The government had removed the curfew, and I see people jumping on roads like apes as if the vaccine is here. They think their cloth masks are hazmat suits and they scratch their nose through their masks. No one is even wearing gloves. It is a garbage bin outside the door of my house. I can starve, I guess. Thinking of going out is making me anxious. It’s better to die starving than getting contaminated, I believe. But this one time, I can go out. I will be okay; I have the sanitising station. Okay! 

I wore my facemask, gloves and a face shield. I set foot, and a current passed all my body. The sun was piercing through my clothes. I see people with no masks. It’s crazy, it feels like everything is filthy and germs are all around me. I should throw these clothes off, the face shield too. Damn! It is like a circus out here. People in queues, no masks, spitting on roads and I can see this dude pissing on a wall few yards far from me. My heart started pounding, and my breath grew intense. My breathing was harsh that it began to form vapour on my shield. The sound!

Oh god, horns from everywhere, people talking jumping, bouncing and scratching like apes. I turned around and round and round; it felt like nausea. I feel discomfort in my stomach. I rushed towards a place that sells breakfast. It was crowdy and scared me. The cook was sweaty, and his mask looked old and worn off. I think I’m having a panic attack! My anxiety is kicking in, and soon everything became silent. I heard no sounds and the roads were empty, and cars were too—no people around me, and It felt peaceful for a moment, but the disturbance started again. The sounds resumed but were different. I hear monkeys screeching around me. Different kinds of apes surrounded me—apes walking on roads, driving in cars, honking at each other and yelling at each other. It was apes that sold breakfast and apes that bought them too.

The boards of shops were changed. “Fresh and warm COVID-19 at 35 Rupees only” the board of breakfast read. I could not understand what was going on. I turned around to see a fast-food centre. It’s menu board read COVID-19 80 Rs, Typhoid 60 Rs, Dengue 60 Rs and so on with many diseases that are still running their course in India. One hairy ape with glasses on went to the fast-food dealing ape and asked “What is the cheap one you got?” the dealer ape said “Diarrhoea is cheapest just at 20 Rs, but only effects for three days. You can try Common flu for 25 Rs; it makes you feel like shit for a week” the ape with glasses smiled and ordered one common flu. I don’t have an option; I have to choose among one. Would I select flu? no, it weakens my immunity. “Brother pack me some Diarrhoea” I yelled. The ape packed some Poori – Korma and gave it to me.
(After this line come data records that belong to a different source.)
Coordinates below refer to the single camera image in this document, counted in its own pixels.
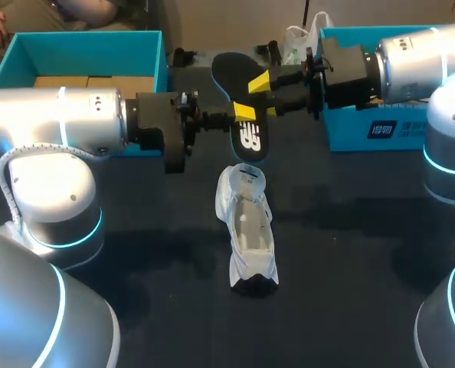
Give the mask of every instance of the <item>blue box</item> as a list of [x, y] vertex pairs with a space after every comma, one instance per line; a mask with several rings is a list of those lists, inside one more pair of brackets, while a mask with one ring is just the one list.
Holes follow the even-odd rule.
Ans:
[[[0, 65], [0, 88], [33, 87], [39, 75], [154, 77], [154, 92], [168, 90], [160, 31], [16, 34]], [[126, 156], [151, 156], [137, 145]]]
[[[324, 28], [321, 38], [336, 37], [343, 48], [360, 44], [373, 53], [382, 38], [429, 28], [426, 25]], [[331, 151], [421, 150], [427, 104], [397, 103], [357, 111], [355, 107], [322, 112]]]

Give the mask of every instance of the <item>white cable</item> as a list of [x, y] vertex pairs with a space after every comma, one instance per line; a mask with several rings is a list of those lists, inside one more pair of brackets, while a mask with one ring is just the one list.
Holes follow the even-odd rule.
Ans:
[[105, 156], [94, 156], [88, 152], [82, 151], [80, 149], [75, 149], [68, 146], [62, 146], [60, 144], [51, 144], [51, 143], [33, 143], [30, 146], [21, 146], [14, 149], [10, 149], [5, 153], [0, 159], [0, 187], [5, 195], [6, 202], [11, 212], [11, 219], [15, 224], [18, 232], [21, 232], [21, 214], [16, 204], [15, 197], [6, 181], [5, 178], [5, 168], [8, 163], [18, 156], [26, 156], [28, 154], [42, 152], [42, 153], [70, 153], [80, 157], [81, 159], [88, 159], [90, 161], [102, 161]]

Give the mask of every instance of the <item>white sneaker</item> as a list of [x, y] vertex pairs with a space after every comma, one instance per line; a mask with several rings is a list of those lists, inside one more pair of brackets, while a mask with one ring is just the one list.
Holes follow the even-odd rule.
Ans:
[[231, 234], [231, 287], [257, 274], [279, 284], [265, 184], [262, 171], [245, 163], [228, 166], [219, 177], [215, 213]]

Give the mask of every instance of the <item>plastic bag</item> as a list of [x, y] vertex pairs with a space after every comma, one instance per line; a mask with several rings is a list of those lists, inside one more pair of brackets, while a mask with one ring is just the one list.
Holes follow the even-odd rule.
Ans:
[[300, 64], [306, 60], [306, 49], [312, 48], [316, 54], [318, 48], [319, 31], [321, 28], [331, 28], [333, 22], [328, 14], [320, 11], [314, 16], [311, 29], [308, 31], [293, 25], [286, 30], [286, 37], [283, 45], [282, 63]]

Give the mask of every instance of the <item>open box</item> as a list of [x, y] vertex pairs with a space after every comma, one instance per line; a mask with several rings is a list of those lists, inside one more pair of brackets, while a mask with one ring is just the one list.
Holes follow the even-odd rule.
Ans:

I held the packet and started moving back to home.

I had to stop because a prison bus was going and the road had jammed. I can recognise the prison bus by its colour, but there was something else written on it. As the bus neared me, it became more apparent. “Hepatitis, AIDS and Syphilis center for criminals” it read. Nothing made sense anymore. I walked back into my apartment. Something inside me couldn’t take the Diarrhoea packet inside. I just threw it in the bin. Luckily for me, I found my mobile connected to the neighbour’s WiFi. Why didn’t I think of this? I ordered some vegetables to cook myself a good meal. I entered, removed my clothes shield, mask and gloves. Threw them in the bin that was inside my apartment. I sprayed the chemicals all over my body. I tied a towel around my waist, and tied the cover of trash inside the bin, threw it out. I went in and had a good bath.

The vegetables are here, and it is time for me to cook now. I arranged everything I need to prepare, I took the veggies out and put them on the chopping pad. I jumped, looking at the worms crawling on the cabbage. I just stood there, my eyes wide shut!